Frita told me he wanted to delete Raven Soto from his facebook page. He first asked me on Facebook, so I had to tell him not only directions but also that whomever he was about to delete already got a warning. I called him to walk him through the process, but first I thought we would do some detective work to find out who this punk was. He looked to be around 9 holding a military gun with actual military behind him. He shared friends with my uncle and 3 cousins. When I asked Frita to look at his info Raven Soto’s quote was “I am awesome and anyone who doesn’t think so will die.” I quickly got Frita to de-friend but then he got the “are you sure you want to do this” message and Frita asked me “Am I sure? Will he kill me?” I hope we made the right decision.
(I really think it’s going to be fine Frita…but seriously, how perfect is this card?)

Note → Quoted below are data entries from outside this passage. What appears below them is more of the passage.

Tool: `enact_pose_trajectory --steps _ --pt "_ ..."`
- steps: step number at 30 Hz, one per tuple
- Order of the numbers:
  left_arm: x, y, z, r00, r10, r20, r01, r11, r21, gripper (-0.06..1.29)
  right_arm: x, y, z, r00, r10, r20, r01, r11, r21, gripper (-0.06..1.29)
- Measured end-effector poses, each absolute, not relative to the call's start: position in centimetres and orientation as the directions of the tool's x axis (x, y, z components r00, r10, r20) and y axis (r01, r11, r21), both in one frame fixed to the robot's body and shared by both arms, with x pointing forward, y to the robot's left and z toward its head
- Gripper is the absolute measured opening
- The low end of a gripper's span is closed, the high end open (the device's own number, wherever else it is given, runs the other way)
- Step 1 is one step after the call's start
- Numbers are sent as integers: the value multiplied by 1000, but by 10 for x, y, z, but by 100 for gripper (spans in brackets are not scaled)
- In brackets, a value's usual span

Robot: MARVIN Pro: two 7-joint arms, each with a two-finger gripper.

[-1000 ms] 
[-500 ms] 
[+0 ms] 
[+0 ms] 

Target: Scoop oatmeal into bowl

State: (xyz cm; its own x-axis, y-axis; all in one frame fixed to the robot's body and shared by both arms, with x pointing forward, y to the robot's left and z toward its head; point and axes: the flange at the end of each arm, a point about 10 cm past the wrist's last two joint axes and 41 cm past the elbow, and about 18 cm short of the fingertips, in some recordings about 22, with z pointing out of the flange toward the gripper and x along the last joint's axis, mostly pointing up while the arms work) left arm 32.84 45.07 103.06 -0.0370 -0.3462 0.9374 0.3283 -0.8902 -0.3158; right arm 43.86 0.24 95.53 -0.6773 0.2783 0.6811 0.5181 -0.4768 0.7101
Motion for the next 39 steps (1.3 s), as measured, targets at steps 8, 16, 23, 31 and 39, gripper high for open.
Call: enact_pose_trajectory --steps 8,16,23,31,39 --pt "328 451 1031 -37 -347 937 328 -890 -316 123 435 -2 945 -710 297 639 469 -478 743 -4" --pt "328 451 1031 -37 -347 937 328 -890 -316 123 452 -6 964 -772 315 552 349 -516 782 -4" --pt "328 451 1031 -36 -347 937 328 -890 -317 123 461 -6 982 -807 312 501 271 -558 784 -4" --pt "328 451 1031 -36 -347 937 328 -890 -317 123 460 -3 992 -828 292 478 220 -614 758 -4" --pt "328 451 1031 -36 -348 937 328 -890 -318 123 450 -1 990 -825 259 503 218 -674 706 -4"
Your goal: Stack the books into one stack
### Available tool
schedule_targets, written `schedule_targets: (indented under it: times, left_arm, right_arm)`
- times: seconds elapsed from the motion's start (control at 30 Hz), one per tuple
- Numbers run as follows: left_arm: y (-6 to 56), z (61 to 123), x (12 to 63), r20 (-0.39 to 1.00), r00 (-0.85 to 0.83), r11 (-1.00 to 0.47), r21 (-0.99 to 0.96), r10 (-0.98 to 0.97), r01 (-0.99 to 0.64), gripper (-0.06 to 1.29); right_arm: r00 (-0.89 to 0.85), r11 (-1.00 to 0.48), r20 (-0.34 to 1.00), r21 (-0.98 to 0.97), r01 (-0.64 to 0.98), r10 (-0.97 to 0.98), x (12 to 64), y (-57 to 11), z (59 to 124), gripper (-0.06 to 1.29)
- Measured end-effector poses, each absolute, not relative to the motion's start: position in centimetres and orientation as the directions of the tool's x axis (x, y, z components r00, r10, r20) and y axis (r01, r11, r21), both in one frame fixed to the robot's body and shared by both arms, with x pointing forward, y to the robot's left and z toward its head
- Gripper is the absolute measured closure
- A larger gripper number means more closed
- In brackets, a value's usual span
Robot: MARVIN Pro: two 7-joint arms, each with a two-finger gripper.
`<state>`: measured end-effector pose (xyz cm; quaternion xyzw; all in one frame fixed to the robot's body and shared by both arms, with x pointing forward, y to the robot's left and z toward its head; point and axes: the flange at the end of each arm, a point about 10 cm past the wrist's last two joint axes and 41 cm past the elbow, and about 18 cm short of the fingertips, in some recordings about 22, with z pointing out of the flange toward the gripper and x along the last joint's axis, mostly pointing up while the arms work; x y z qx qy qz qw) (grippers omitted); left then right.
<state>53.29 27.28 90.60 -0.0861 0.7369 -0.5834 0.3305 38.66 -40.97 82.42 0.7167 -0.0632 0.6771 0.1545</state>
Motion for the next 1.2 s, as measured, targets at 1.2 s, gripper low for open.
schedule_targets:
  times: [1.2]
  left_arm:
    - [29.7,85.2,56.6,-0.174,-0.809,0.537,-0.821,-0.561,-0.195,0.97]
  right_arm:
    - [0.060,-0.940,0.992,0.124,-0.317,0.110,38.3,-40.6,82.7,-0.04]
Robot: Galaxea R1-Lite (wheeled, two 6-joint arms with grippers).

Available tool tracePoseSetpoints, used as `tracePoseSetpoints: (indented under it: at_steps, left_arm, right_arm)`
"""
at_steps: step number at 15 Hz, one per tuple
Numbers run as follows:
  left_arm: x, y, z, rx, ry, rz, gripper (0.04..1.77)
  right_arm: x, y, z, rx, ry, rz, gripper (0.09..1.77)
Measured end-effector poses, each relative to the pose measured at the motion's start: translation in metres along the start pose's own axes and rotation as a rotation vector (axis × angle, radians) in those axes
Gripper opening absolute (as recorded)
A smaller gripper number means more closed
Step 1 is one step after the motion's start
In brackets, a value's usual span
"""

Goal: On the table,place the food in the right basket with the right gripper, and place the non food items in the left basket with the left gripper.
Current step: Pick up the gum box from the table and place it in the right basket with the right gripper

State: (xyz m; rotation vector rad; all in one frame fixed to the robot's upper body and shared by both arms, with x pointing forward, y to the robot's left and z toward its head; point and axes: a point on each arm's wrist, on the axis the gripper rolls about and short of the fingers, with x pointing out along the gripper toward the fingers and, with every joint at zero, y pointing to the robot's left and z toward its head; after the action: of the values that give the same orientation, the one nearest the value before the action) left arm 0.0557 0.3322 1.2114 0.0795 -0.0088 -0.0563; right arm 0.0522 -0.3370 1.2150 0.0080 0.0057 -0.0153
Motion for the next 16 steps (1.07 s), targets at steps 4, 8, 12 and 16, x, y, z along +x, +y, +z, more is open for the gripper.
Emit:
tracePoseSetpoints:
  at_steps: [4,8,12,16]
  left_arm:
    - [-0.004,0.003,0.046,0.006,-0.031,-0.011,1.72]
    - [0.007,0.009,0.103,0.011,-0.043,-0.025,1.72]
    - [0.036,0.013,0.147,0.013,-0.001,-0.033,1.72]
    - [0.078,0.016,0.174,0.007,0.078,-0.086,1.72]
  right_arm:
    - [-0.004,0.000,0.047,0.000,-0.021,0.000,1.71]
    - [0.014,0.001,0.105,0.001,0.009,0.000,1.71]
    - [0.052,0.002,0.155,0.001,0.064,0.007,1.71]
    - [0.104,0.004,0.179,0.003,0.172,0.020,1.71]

I found out that my cousin secretly got married. I found out b/c Kathi saw that my cousin’s new husband’s facebook page was recently changed to married. Kathi then skyped me to confirm that it was true and not just another one of those accidental relationship updates. First, Congratulations! And Second, I really am telling everyone that had there been a big hoopla that I would have been the maid of honor. And yes, the bachelorette party would have been WONDERBAR. And thirdly, tell me this is what your veil looked like:
My Uncle told me that democracy will soon be dead. I told him to call me when it happens b/c I don’t watch the news. He also told me I should get a job at a gas station so I could tell my kids how I struggled through this hard time. I asked him if I should then leave out the part where I just got back from Vegas.
My head is still pounding from the accident. I went to get x-rays and a catscan but they didn’t give me the results before I left the hospital. B/c I’m a nutter and was completely freaking out about internal bleeding, I spent Saturday cleaning my room. I threw out 3 trash bags of things that weren’t necessary. Partially b/c I clean when I am upset, and partially b/c I was afraid I was going to die in the middle of the night and wanted to save someone the trouble of getting rid of the stuff. Feel free to consult the dictionary term for “nutter” here: http://www.urbandictionary.
com/define.php?term=nutter I felt bad for anyone who called me to see how I was b/c I have my cranky pants on... and I can't seem to find anything else to wear.
And to prove there was real head damage: I got into the shower today and THEN turned on the water. Who does that? I’m afraid that this head injury has really rattled me if I could forget one of the basic rules of showering. And while we’re on the subject of showering… why aren’t all shower / soap products not made with a pump dispenser? This seems like the natural progression for our society and I don’t know why the future isn’t here yet.
Sharon told me she had kid illnesses lately. So, does that mean my 2-3 ear infections a year make me a baby? Or is it the irrational crying that causes the ear infections? This is something I might want to bring up to my doctor ASAP. I would ask the internet but WebMD is basically the devil. I looked up possible reasons for my headache and one of them was Post Traumatic Headache that could last anywhere from 2 weeks to LIFE.
Luke: Look! When you press that button you get a lil walking man!
And because that holiday where everyone gets to be happy, celebrate and enjoy life is only a couple days away…
That and my super awesome green wig that I got in the mail from my parents… That’s right. Taking it to the next level.